---------- Data below

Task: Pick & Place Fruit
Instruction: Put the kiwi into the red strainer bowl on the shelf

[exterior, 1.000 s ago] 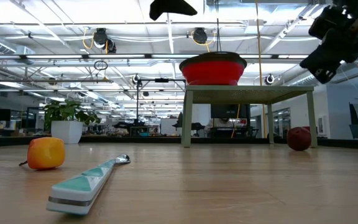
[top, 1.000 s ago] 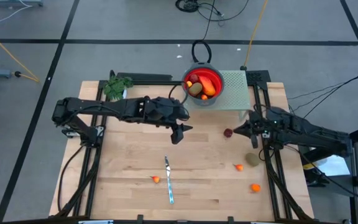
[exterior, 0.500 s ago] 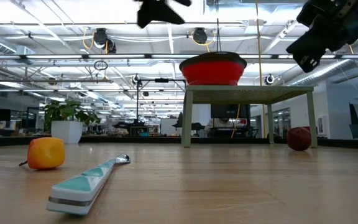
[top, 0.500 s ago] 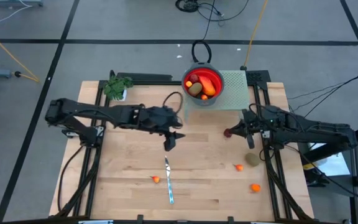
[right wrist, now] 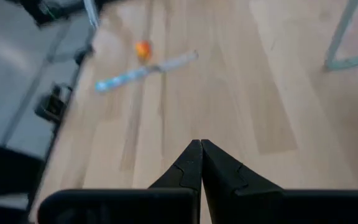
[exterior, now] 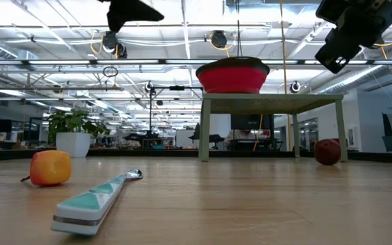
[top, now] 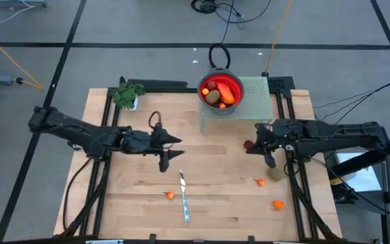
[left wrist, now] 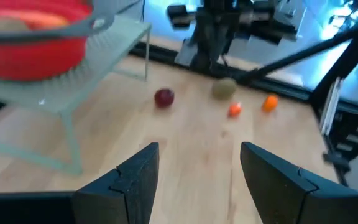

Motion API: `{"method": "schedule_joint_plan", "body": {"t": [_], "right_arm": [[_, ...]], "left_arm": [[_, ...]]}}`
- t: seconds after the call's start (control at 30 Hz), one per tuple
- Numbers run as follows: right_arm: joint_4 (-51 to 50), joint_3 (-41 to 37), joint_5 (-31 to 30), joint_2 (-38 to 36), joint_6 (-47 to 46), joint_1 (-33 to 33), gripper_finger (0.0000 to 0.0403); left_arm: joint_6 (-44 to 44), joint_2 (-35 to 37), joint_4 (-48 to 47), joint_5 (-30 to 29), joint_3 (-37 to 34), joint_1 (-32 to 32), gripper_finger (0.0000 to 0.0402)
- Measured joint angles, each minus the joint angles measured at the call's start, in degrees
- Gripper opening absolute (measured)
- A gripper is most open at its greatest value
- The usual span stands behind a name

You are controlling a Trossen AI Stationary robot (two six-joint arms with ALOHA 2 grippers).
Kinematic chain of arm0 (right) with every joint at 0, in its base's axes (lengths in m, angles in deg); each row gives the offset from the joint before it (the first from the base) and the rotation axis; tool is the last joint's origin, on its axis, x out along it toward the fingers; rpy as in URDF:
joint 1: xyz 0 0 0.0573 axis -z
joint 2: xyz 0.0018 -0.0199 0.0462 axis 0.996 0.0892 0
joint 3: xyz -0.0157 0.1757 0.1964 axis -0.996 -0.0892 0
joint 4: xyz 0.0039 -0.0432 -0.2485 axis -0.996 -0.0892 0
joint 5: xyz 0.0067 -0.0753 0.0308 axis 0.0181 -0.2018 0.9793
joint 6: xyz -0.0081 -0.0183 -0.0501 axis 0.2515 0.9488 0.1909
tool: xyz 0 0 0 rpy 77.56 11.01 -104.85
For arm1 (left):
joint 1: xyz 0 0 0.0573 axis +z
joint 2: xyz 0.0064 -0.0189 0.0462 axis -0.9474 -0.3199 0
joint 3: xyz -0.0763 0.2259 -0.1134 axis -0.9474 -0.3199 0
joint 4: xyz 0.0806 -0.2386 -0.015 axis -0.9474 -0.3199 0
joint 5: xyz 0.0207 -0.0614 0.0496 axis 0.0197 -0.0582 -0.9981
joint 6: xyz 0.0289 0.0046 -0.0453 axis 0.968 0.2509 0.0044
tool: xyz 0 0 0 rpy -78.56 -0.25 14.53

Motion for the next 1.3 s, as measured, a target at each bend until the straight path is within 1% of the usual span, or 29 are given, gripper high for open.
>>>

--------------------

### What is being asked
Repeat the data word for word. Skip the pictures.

### Solution for this problem
Task: Pick & Place Fruit
Instruction: Put the kiwi into the red strainer bowl on the shelf

[exterior, 1.000 s ago] 
[top, 1.000 s ago] 
[exterior, 0.500 s ago] 
[top, 0.500 s ago] 
[right wrist, now] 
[exterior, now] 
[top, now] 
[left wrist, now] 

Motion API: `{"method": "schedule_joint_plan", "body": {"t": [_], "right_arm": [[_, ...]], "left_arm": [[_, ...]]}}`
- t: seconds after the call's start (control at 30 Hz), one per tuple
- Numbers run as follows: right_arm: joint_4 (-51 to 50), joint_3 (-41 to 37), joint_5 (-31 to 30), joint_2 (-38 to 36), joint_6 (-47 to 46), joint_1 (-33 to 33), gripper_finger (0.0000 to 0.0403); left_arm: joint_6 (-44 to 44), joint_2 (-35 to 37), joint_4 (-48 to 47), joint_5 (-30 to 29), joint_3 (-37 to 34), joint_1 (-32 to 32), gripper_finger (0.0000 to 0.0402)
- Measured joint angles, each minus the joint angles measured at the call's start, in degrees
- Gripper opening absolute (measured)
- A gripper is most open at its greatest value
- The usual span stands behind a name

You are controlling a Trossen AI Stationary robot (two six-joint arms with ALOHA 2 grippers).
Kinematic chain of arm0 (right) with every joint at 0, in its base's axes (lengths in m, angles in deg); each row gives the offset from the joint before it (the first from the base) and the rotation axis; tool is the last joint's origin, on its axis, x out along it toward the fingers; rpy as in URDF:
joint 1: xyz 0 0 0.0573 axis -z
joint 2: xyz 0.0018 -0.0199 0.0462 axis 0.996 0.0892 0
joint 3: xyz -0.0157 0.1757 0.1964 axis -0.996 -0.0892 0
joint 4: xyz 0.0039 -0.0432 -0.2485 axis -0.996 -0.0892 0
joint 5: xyz 0.0067 -0.0753 0.0308 axis 0.0181 -0.2018 0.9793
joint 6: xyz -0.0081 -0.0183 -0.0501 axis 0.2515 0.9488 0.1909
tool: xyz 0 0 0 rpy 77.56 11.01 -104.85
For arm1 (left):
joint 1: xyz 0 0 0.0573 axis +z
joint 2: xyz 0.0064 -0.0189 0.0462 axis -0.9474 -0.3199 0
joint 3: xyz -0.0763 0.2259 -0.1134 axis -0.9474 -0.3199 0
joint 4: xyz 0.0806 -0.2386 -0.015 axis -0.9474 -0.3199 0
joint 5: xyz 0.0207 -0.0614 0.0496 axis 0.0197 -0.0582 -0.9981
joint 6: xyz 0.0289 0.0046 -0.0453 axis 0.968 0.2509 0.0044
tool: xyz 0 0 0 rpy -78.56 -0.25 14.53

Motion for the next 1.3 s, as measured, a target at each bend until the straight path is within 1% of the usual span, or 29 are given, gripper high for open.
>>>

Nothing further is needed to complete the exercise.